As exemplified by Timothy Morton’s argument, what is at stake in the discussion of the Anthropocene is the need to deconstruct the closedness of the anthropocentric world and recover the fundamental connection between the human and the nonhuman that has been suppressed by it. This essay attempts to examine how Malone Dies shows the possibility of eco-deconstruction, not in the sense of an idealistic or normative ethics of ecology, but rather in presenting us a uniquely imaginative ‘attunement space’ that allows for an alternative form of sensitivity to the profound and paradoxical intimacy between the human and the nonhuman. Beckett's vision in Malone Dies resonates with Morton's vision of ecological being, but takes it to a more enigmatic place that more fully takes into account both the violence and the receptivity within the ‘grey zone’ between human and nonhuman. In Beckett's view, it is necessary to descend to a limit (non-)place like the ‘attunement space’ presented in this novel, where ordinary sensory perception and temporal and spatial restrictions dissolve.
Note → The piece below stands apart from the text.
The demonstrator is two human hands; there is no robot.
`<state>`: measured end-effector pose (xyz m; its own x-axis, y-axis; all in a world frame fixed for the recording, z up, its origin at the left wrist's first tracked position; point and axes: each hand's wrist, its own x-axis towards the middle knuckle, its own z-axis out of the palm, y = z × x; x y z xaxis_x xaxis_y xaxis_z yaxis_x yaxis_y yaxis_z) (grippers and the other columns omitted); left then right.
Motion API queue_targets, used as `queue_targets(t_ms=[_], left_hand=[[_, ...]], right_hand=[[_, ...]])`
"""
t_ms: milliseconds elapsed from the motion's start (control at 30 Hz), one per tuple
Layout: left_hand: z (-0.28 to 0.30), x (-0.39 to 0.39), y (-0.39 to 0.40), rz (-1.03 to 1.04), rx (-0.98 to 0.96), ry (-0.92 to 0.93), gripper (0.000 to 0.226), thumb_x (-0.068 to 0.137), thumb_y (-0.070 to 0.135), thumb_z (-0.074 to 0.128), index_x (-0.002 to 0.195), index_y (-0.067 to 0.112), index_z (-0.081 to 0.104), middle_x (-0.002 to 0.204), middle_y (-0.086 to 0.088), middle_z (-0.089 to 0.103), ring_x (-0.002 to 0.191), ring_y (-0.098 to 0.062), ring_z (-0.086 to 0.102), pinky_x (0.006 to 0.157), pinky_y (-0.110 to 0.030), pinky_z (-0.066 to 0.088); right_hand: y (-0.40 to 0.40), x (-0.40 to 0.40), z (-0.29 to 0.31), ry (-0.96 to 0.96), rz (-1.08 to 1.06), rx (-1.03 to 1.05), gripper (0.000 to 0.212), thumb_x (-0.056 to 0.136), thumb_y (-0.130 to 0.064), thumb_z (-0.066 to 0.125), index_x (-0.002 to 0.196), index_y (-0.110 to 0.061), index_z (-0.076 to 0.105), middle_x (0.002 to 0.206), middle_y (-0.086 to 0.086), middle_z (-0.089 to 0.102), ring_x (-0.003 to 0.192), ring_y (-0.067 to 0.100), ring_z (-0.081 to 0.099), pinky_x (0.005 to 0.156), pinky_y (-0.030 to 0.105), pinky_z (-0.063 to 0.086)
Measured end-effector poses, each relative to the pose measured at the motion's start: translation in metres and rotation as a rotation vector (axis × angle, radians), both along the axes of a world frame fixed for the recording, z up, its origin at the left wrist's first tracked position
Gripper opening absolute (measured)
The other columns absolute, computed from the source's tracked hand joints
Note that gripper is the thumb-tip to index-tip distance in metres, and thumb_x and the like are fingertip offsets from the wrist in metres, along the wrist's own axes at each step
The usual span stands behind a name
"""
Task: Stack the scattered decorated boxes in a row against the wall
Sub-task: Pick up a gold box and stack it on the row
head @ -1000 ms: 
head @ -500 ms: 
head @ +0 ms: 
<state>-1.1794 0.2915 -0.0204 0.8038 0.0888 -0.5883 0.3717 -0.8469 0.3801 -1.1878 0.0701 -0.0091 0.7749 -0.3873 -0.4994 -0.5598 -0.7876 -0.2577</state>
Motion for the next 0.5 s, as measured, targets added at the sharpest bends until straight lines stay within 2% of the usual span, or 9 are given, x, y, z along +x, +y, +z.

The essay shows how this ‘attunement space’ unveils itself in several overlapping layers. First, there is the layer of something articulated in terms of the spiritual, a realm of what Malone calls ‘the soul’. Then there is another layer that involves the perception of the unperceivable, which is usually hindered by ordinary human sensory perception. In this realm something fundamental that exists prior to all phenomena and things is revealed – something that is inseparable from what Beckett calls the ‘buzzing confusion’, ‘the mess’, or ‘the chaos’. This unique perception takes place in the realms of both sight and sound. The attunement to an undifferentiated dimension in Malone Dies makes possible an ecological awareness of the already existing intimacy with nonhuman life, as Morton describes.